§ YOUR TASK
All lines of the listing that contain "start" should be shown in full.
┄┄┄┄┄┄┄┄┄┄┄┄┄┄┄┄┄┄┄┄
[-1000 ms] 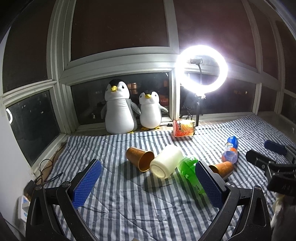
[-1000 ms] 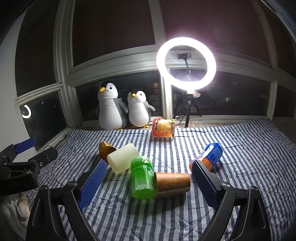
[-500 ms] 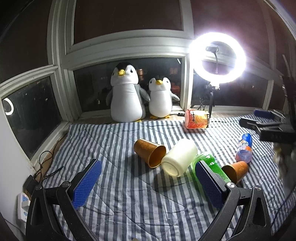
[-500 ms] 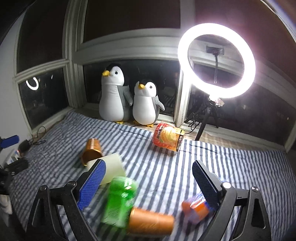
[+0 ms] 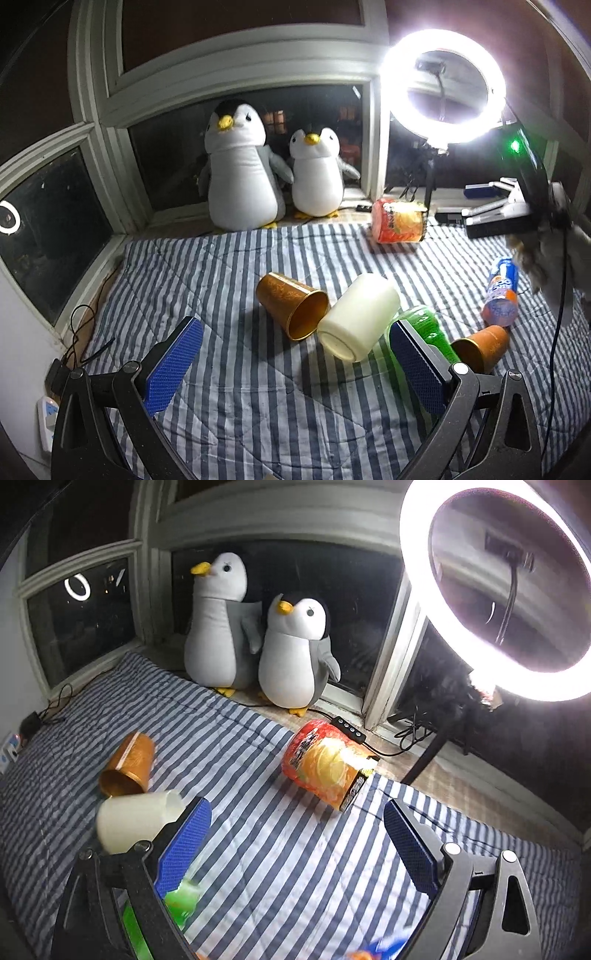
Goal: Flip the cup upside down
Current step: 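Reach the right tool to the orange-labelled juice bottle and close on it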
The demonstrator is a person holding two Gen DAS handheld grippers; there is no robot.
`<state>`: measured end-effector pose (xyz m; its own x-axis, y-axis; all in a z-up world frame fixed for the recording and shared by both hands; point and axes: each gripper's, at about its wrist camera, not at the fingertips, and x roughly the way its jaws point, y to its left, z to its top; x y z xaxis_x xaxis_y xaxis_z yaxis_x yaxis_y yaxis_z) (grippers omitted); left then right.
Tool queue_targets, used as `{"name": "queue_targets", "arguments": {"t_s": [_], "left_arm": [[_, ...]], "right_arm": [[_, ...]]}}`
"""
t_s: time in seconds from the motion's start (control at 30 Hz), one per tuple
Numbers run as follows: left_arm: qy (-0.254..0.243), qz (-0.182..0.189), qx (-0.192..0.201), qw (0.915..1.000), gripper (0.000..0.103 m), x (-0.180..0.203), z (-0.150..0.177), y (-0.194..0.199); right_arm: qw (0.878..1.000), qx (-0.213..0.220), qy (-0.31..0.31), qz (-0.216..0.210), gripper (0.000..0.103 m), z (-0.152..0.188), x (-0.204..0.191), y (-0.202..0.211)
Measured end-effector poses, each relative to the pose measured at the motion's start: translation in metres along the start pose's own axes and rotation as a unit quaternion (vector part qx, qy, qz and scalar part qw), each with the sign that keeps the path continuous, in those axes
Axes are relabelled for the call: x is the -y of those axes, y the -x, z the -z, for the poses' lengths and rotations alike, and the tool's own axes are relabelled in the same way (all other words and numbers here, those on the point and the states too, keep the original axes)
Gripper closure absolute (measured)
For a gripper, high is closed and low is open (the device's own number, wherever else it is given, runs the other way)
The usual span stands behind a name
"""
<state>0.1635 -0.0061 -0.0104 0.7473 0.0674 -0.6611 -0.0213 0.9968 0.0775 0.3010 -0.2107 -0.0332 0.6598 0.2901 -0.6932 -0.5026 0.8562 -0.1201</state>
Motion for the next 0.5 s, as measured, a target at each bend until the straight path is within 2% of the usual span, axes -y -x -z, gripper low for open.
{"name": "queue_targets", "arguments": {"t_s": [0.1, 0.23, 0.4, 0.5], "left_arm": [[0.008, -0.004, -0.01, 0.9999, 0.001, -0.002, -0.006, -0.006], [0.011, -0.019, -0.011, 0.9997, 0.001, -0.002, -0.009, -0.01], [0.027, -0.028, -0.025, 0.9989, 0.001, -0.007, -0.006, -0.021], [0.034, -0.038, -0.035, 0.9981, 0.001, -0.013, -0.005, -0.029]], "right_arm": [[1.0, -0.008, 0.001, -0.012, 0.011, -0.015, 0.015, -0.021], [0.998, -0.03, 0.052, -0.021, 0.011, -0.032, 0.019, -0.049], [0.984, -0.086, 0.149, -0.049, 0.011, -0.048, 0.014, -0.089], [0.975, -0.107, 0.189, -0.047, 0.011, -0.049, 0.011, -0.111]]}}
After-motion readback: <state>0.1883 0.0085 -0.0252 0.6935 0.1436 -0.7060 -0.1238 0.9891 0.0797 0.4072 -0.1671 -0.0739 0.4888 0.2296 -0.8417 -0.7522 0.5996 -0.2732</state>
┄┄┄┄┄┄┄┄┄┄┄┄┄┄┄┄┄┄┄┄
§ ANSWER SECTION
t_s: time in seconds from the motion's start (control at 30 Hz), one per tuple
Measured end-effector poses, each relative to the pose measured at the motion's start: translation in metres along the start pose's own axes and rotation as a unit quaternion (vector part qx, qy, qz and scalar part qw), each with the sign that keeps the path continuous, in those axes

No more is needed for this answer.